### What to work on
An exact copy of the listing is what the response must contain.

(The data begins)

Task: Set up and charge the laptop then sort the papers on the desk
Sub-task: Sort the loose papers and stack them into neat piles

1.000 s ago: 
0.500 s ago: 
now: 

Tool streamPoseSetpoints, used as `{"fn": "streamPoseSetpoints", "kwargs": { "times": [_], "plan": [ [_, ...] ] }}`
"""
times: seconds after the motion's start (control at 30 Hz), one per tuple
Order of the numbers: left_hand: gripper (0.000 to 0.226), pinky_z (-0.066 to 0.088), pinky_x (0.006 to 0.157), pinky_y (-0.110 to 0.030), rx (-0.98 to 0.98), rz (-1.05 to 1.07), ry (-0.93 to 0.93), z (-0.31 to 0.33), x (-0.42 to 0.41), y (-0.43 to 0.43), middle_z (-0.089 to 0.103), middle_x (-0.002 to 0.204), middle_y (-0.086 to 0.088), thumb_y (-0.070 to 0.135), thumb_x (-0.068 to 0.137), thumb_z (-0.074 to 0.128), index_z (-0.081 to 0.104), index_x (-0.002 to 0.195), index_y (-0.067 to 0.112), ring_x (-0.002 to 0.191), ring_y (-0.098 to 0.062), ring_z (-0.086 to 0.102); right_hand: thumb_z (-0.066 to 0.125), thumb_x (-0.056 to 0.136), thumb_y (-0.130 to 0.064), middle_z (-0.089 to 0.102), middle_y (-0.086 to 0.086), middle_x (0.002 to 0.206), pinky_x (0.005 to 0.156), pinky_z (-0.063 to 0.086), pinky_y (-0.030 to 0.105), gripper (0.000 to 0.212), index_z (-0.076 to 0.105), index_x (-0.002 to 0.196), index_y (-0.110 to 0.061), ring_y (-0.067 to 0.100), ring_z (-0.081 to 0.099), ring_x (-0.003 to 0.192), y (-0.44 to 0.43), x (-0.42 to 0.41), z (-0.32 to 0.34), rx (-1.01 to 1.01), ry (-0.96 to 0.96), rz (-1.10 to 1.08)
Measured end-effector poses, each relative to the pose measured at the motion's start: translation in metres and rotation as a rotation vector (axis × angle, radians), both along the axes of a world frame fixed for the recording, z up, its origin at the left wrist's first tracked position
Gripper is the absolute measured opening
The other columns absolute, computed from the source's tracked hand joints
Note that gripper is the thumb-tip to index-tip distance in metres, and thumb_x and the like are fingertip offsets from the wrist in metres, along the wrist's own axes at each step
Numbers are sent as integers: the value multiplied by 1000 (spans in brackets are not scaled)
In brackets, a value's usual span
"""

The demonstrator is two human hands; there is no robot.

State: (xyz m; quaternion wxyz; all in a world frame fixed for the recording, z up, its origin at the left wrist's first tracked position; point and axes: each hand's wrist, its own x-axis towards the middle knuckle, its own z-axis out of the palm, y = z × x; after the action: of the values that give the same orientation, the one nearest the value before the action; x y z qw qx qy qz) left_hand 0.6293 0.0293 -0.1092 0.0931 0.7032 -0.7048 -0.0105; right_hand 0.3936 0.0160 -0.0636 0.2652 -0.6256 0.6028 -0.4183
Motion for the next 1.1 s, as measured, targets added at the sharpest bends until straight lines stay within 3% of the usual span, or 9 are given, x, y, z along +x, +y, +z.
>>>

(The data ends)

### Expected answer
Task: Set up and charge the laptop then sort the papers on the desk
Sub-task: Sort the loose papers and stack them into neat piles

1.000 s ago: 
0.500 s ago: 
now: 

Tool streamPoseSetpoints, used as `{"fn": "streamPoseSetpoints", "kwargs": { "times": [_], "plan": [ [_, ...] ] }}`
"""
times: seconds after the motion's start (control at 30 Hz), one per tuple
Order of the numbers: left_hand: gripper (0.000 to 0.226), pinky_z (-0.066 to 0.088), pinky_x (0.006 to 0.157), pinky_y (-0.110 to 0.030), rx (-0.98 to 0.98), rz (-1.05 to 1.07), ry (-0.93 to 0.93), z (-0.31 to 0.33), x (-0.42 to 0.41), y (-0.43 to 0.43), middle_z (-0.089 to 0.103), middle_x (-0.002 to 0.204), middle_y (-0.086 to 0.088), thumb_y (-0.070 to 0.135), thumb_x (-0.068 to 0.137), thumb_z (-0.074 to 0.128), index_z (-0.081 to 0.104), index_x (-0.002 to 0.195), index_y (-0.067 to 0.112), ring_x (-0.002 to 0.191), ring_y (-0.098 to 0.062), ring_z (-0.086 to 0.102); right_hand: thumb_z (-0.066 to 0.125), thumb_x (-0.056 to 0.136), thumb_y (-0.130 to 0.064), middle_z (-0.089 to 0.102), middle_y (-0.086 to 0.086), middle_x (0.002 to 0.206), pinky_x (0.005 to 0.156), pinky_z (-0.063 to 0.086), pinky_y (-0.030 to 0.105), gripper (0.000 to 0.212), index_z (-0.076 to 0.105), index_x (-0.002 to 0.196), index_y (-0.110 to 0.061), ring_y (-0.067 to 0.100), ring_z (-0.081 to 0.099), ring_x (-0.003 to 0.192), y (-0.44 to 0.43), x (-0.42 to 0.41), z (-0.32 to 0.34), rx (-1.01 to 1.01), ry (-0.96 to 0.96), rz (-1.10 to 1.08)
Measured end-effector poses, each relative to the pose measured at the motion's start: translation in metres and rotation as a rotation vector (axis × angle, radians), both along the axes of a world frame fixed for the recording, z up, its origin at the left wrist's first tracked position
Gripper is the absolute measured opening
The other columns absolute, computed from the source's tracked hand joints
Note that gripper is the thumb-tip to index-tip distance in metres, and thumb_x and the like are fingertip offsets from the wrist in metres, along the wrist's own axes at each step
Numbers are sent as integers: the value multiplied by 1000 (spans in brackets are not scaled)
In brackets, a value's usual span
"""

The demonstrator is two human hands; there is no robot.

State: (xyz m; quaternion wxyz; all in a world frame fixed for the recording, z up, its origin at the left wrist's first tracked position; point and axes: each hand's wrist, its own x-axis towards the middle knuckle, its own z-axis out of the palm, y = z × x; after the action: of the values that give the same orientation, the one nearest the value before the action; x y z qw qx qy qz) left_hand 0.6293 0.0293 -0.1092 0.0931 0.7032 -0.7048 -0.0105; right_hand 0.3936 0.0160 -0.0636 0.2652 -0.6256 0.6028 -0.4183
Motion for the next 1.1 s, as measured, targets added at the sharpest bends until straight lines stay within 3% of the usual span, or 9 are given, x, y, z along +x, +y, +z.
>>>

There is no more to this answer.